Goal of the exercise
From the entries that follow, copy each line in which "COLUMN" appears.

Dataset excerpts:
--- START ---

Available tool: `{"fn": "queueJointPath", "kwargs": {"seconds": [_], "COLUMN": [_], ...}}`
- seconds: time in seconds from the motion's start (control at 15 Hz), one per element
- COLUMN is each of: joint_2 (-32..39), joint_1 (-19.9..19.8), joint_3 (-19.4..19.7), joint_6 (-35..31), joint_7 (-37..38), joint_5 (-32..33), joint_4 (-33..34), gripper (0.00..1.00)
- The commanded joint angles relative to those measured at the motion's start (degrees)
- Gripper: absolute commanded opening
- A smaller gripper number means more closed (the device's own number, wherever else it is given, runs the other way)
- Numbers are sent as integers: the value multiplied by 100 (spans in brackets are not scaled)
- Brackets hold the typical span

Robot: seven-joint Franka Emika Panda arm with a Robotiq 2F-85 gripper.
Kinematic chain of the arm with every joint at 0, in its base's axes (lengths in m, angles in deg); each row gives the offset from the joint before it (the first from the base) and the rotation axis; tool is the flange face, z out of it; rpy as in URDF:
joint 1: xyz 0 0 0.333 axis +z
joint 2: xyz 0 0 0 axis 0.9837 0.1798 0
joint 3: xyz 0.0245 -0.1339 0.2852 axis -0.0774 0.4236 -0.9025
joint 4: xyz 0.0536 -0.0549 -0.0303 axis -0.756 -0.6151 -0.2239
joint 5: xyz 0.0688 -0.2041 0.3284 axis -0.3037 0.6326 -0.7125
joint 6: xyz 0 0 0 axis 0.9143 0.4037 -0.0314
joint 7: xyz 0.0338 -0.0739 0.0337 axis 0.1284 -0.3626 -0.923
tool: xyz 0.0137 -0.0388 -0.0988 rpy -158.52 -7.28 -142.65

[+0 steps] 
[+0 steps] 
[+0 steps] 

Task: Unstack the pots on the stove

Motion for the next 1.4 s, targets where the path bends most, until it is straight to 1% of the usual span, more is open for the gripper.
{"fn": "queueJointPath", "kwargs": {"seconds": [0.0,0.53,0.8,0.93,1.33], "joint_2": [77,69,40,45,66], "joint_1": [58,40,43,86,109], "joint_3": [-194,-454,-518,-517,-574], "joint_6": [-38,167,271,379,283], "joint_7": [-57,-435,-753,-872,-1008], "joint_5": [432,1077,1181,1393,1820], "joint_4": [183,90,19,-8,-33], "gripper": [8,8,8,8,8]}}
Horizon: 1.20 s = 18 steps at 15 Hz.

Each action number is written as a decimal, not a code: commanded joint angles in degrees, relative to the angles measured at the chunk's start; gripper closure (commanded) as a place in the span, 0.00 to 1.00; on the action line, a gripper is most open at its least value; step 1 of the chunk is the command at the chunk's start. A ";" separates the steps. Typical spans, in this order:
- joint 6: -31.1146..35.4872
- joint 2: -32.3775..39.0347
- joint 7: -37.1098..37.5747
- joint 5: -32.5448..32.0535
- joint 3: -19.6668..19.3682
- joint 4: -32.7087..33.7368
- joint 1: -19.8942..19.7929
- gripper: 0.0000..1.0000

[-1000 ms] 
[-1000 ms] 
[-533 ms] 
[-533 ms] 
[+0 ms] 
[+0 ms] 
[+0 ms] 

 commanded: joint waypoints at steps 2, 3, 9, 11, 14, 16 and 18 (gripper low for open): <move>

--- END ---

Exercise solution
Available tool: `{"fn": "queueJointPath", "kwargs": {"seconds": [_], "COLUMN": [_], ...}}`
- COLUMN is each of: joint_2 (-32..39), joint_1 (-19.9..19.8), joint_3 (-19.4..19.7), joint_6 (-35..31), joint_7 (-37..38), joint_5 (-32..33), joint_4 (-33..34), gripper (0.00..1.00)

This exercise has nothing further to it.